Ternary alloyed AgClxBr1−x nanocrystals: facile modulation of electronic structures toward advanced photocatalytic performance

Abstract

Manipulating the electronic structure of semiconductor photocatalysts represents an ideal approach for the exploration and development of photocatalysis. However, it still remains a challenge in terms of silver halide photocatalysts. Herein, we report ternary alloyed AgClxBr1-x nanocrystals (NCs) synthesized by controlling the crystal growth process within a facile microemulsion system. The alloyed NCs crystallize in a homogeneous rock-salt crystal structure and possess tunable bandgaps from 2.5 to 3.0 eV obtained by varying the halogen mole ratios (Cl/Br). Their photocatalytic activities for dye degradation and CO2 reduction are found to depend strongly on the chemical compositions, and among them, the AgCl0.75Br0.25 sample exhibits the highest activity (about 2-4 times higher than AgCl and AgBr).

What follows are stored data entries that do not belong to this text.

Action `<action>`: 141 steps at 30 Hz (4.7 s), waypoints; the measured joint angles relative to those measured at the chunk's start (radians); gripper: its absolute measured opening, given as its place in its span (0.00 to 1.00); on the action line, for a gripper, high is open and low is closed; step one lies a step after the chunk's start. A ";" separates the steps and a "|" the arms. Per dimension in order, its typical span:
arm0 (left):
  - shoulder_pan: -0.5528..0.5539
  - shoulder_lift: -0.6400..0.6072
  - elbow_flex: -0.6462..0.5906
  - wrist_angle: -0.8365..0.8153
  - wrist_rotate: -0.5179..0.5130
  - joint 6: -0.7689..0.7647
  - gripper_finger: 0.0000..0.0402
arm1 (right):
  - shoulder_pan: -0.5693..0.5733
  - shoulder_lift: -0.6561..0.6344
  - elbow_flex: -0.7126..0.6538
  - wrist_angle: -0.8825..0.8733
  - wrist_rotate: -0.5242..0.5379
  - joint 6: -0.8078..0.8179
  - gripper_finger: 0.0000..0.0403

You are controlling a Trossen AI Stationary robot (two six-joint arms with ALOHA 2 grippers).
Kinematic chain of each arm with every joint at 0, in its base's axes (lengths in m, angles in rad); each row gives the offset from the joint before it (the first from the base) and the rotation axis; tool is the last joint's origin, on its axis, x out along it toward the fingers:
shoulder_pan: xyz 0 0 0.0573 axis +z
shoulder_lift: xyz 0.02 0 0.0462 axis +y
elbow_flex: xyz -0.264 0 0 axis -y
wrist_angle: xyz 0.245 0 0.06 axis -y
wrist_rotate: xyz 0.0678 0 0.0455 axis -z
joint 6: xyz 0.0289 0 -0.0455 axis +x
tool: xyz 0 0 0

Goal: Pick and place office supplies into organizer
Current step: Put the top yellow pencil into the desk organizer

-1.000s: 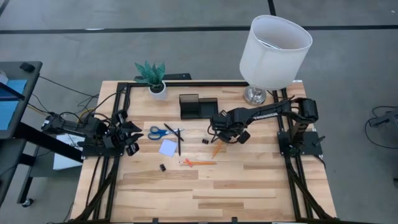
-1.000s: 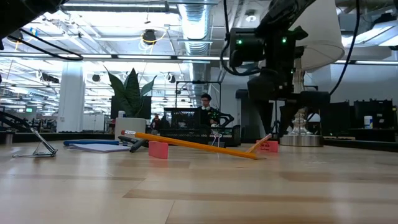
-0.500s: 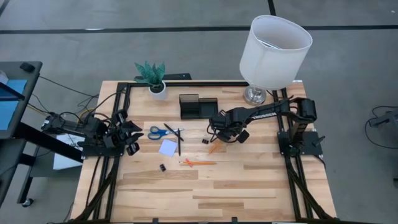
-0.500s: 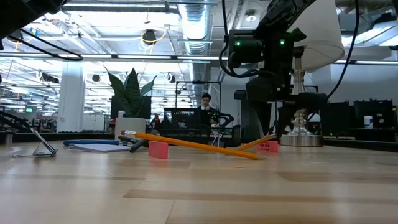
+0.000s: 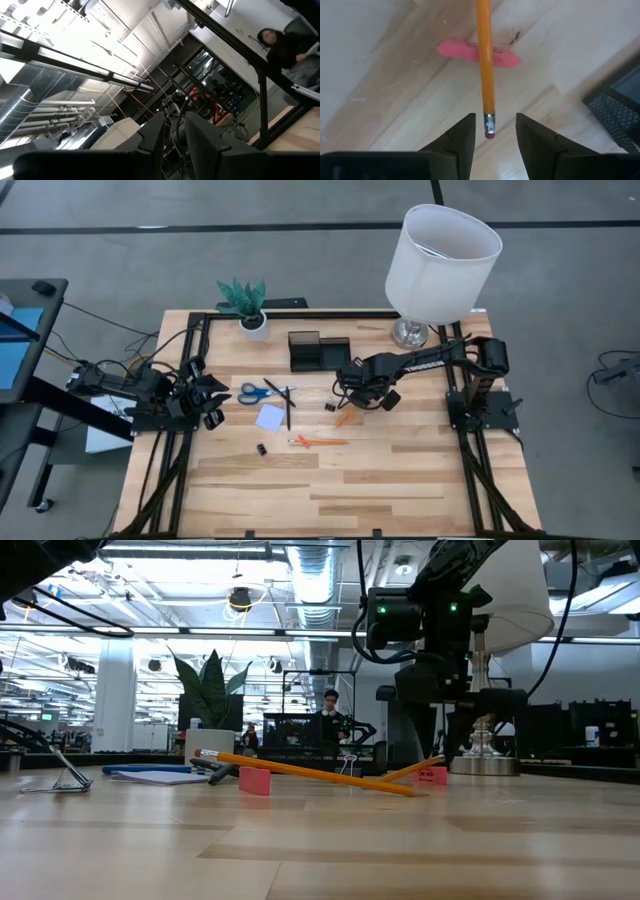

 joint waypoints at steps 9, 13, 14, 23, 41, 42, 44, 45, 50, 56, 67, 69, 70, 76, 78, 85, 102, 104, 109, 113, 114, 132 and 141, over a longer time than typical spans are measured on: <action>0.000 0.000 0.000 0.000 0.000 0.000 0.18 | -0.008 0.000 0.000 0.000 -0.016 0.001 0.33; 0.000 0.000 0.000 0.000 0.000 0.000 0.18 | -0.008 0.000 0.000 0.000 -0.021 0.001 0.33; 0.000 0.000 0.000 0.000 0.000 0.000 0.18 | -0.008 0.000 0.000 0.000 -0.022 0.001 0.33; 0.000 0.000 0.000 0.000 0.000 0.000 0.18 | -0.008 0.000 0.000 0.000 -0.033 0.001 0.33; 0.000 0.000 0.000 -0.001 0.000 0.000 0.18 | -0.016 0.010 -0.003 0.006 -0.038 0.002 0.26; 0.000 0.000 0.000 -0.001 0.000 0.000 0.18 | -0.016 0.010 -0.003 0.006 -0.038 0.002 0.25; 0.000 0.000 0.000 -0.001 0.000 0.000 0.18 | -0.016 0.010 -0.003 0.006 -0.038 0.002 0.23; 0.000 0.000 0.000 -0.001 0.000 0.000 0.18 | -0.016 0.010 -0.003 0.006 -0.038 0.002 0.22; 0.000 0.000 0.000 -0.001 0.000 0.000 0.18 | -0.016 0.010 -0.003 0.006 -0.038 0.002 0.17; 0.000 0.000 0.000 -0.001 0.000 0.000 0.18 | -0.016 0.009 -0.003 0.006 -0.038 0.002 0.10; 0.000 0.000 0.000 -0.001 0.000 0.000 0.18 | -0.021 0.008 -0.003 0.009 -0.038 0.001 0.07; 0.000 0.000 0.000 -0.001 0.000 0.000 0.18 | -0.021 0.008 -0.003 0.010 -0.037 0.001 0.07; 0.000 0.000 0.000 -0.001 0.000 0.000 0.18 | -0.022 0.008 -0.003 0.011 -0.037 0.001 0.06; 0.000 0.000 0.000 -0.001 0.000 0.000 0.18 | -0.021 0.008 -0.003 0.011 -0.037 0.001 0.02; 0.000 0.000 0.000 -0.001 0.000 0.000 0.18 | -0.021 0.008 -0.003 0.011 -0.037 0.000 0.02; 0.000 0.000 0.000 0.000 0.000 0.000 0.18 | -0.021 0.008 -0.003 0.004 -0.037 0.001 0.02; 0.000 0.000 0.000 0.000 0.000 0.000 0.18 | -0.011 0.008 0.080 -0.119 -0.023 0.087 0.02; 0.000 0.000 0.000 0.000 0.000 0.000 0.18 | -0.004 0.008 0.091 -0.144 0.007 0.095 0.02; 0.000 0.000 0.000 0.000 0.000 0.000 0.18 | 0.001 0.008 0.127 -0.210 0.076 0.115 0.02; 0.000 0.000 0.000 0.000 0.000 -0.001 0.18 | 0.001 0.008 0.165 -0.252 0.108 0.140 0.02; 0.000 0.000 0.000 0.000 0.000 -0.001 0.18 | 0.001 0.008 0.175 -0.263 0.127 0.140 0.02; 0.000 0.000 0.000 -0.001 0.000 -0.003 0.18 | -0.030 0.008 0.402 -0.319 0.441 0.056 0.02; 0.000 0.000 0.000 -0.001 0.000 -0.003 0.18 | -0.094 0.008 0.488 -0.239 0.597 -0.086 0.02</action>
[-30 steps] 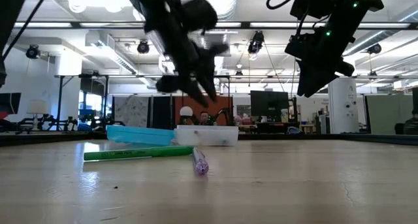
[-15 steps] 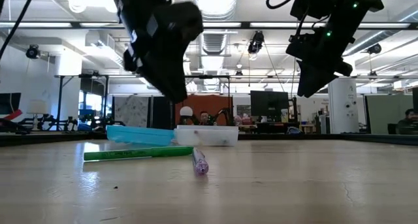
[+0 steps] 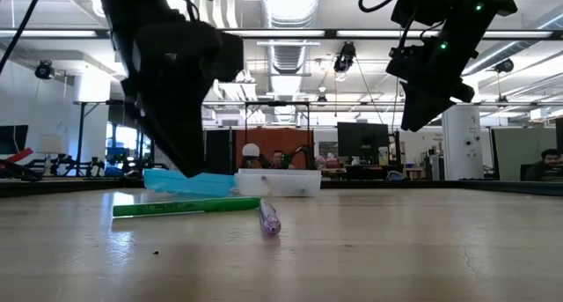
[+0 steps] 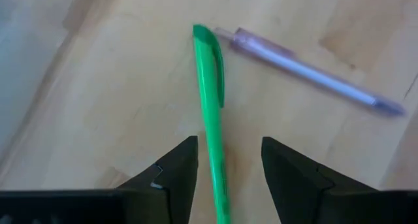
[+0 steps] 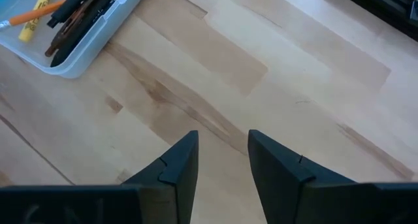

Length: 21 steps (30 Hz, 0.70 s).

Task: Pick & place school supplies into a supply box
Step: Put the green pen into the pencil box

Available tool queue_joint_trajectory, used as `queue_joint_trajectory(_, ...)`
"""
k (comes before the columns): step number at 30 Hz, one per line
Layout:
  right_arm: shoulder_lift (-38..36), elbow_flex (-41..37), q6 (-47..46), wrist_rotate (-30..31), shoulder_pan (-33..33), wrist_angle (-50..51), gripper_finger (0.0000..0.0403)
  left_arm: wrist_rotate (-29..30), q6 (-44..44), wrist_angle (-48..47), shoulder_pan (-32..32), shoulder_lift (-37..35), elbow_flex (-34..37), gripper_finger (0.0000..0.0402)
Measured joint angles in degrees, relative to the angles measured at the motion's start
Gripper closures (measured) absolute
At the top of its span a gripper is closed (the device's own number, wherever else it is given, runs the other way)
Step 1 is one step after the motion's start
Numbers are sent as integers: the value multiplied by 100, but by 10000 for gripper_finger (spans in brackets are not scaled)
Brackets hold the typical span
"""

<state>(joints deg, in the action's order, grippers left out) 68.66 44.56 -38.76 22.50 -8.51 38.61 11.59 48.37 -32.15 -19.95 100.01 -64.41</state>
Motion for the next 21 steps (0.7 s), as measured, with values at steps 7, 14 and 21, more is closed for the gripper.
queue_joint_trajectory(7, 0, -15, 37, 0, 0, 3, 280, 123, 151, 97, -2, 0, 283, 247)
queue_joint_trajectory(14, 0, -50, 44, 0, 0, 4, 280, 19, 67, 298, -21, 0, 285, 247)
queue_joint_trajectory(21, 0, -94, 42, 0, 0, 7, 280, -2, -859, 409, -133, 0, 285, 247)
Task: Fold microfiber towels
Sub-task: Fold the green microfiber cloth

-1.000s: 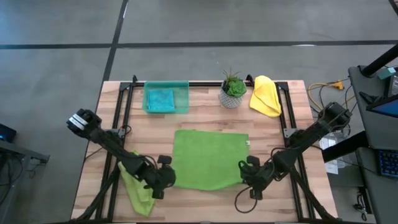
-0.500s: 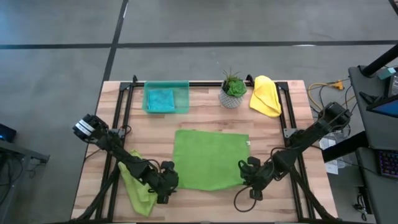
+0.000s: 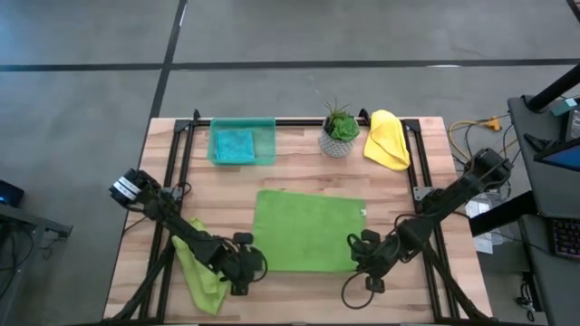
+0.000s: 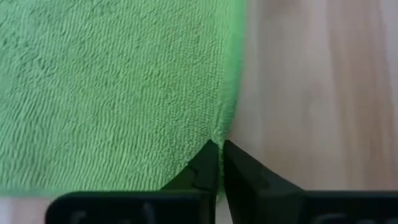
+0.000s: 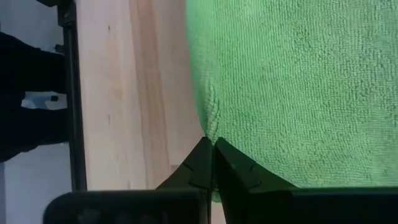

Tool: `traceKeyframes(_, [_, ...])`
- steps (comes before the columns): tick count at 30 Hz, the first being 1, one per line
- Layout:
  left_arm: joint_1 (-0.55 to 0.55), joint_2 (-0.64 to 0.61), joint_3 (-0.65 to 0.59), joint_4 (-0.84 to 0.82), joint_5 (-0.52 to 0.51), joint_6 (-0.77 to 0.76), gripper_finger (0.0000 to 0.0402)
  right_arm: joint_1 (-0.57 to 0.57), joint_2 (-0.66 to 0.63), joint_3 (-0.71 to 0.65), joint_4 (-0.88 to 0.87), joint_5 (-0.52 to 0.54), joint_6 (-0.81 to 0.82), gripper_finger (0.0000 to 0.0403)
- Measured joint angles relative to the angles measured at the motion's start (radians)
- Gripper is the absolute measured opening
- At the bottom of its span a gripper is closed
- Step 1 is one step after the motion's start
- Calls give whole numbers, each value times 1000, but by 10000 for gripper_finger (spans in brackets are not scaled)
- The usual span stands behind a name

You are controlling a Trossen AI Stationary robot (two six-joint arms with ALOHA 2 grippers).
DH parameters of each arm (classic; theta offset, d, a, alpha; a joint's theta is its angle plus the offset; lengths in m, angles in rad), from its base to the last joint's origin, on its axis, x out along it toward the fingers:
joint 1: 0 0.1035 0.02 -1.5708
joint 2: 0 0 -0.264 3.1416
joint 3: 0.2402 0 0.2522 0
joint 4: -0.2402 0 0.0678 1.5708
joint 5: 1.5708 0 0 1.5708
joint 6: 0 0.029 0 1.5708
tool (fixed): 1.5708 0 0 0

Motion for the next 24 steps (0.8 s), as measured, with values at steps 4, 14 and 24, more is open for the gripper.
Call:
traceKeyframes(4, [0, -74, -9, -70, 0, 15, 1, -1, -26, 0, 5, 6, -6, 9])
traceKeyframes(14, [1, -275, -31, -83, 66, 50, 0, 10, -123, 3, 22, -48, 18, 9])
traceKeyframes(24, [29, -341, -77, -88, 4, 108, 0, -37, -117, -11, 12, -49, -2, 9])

Further theoretical calculations demonstrate that a decrease of the ratios of Cl/Br lowers the levels of the conduction band minimum and thereby narrows the bandgaps. Combining the theoretical and experimental results, the highest activity can be rationally ascribed to the optimum conduction band levels, which balances the overall effect of bandgap, electronic coupling and redox potential. This methodological exploration of engineering the bandgap of silver halide materials is a step forward toward the development of advanced photocatalysts and will shed light on devising various semiconductor photocatalytic systems.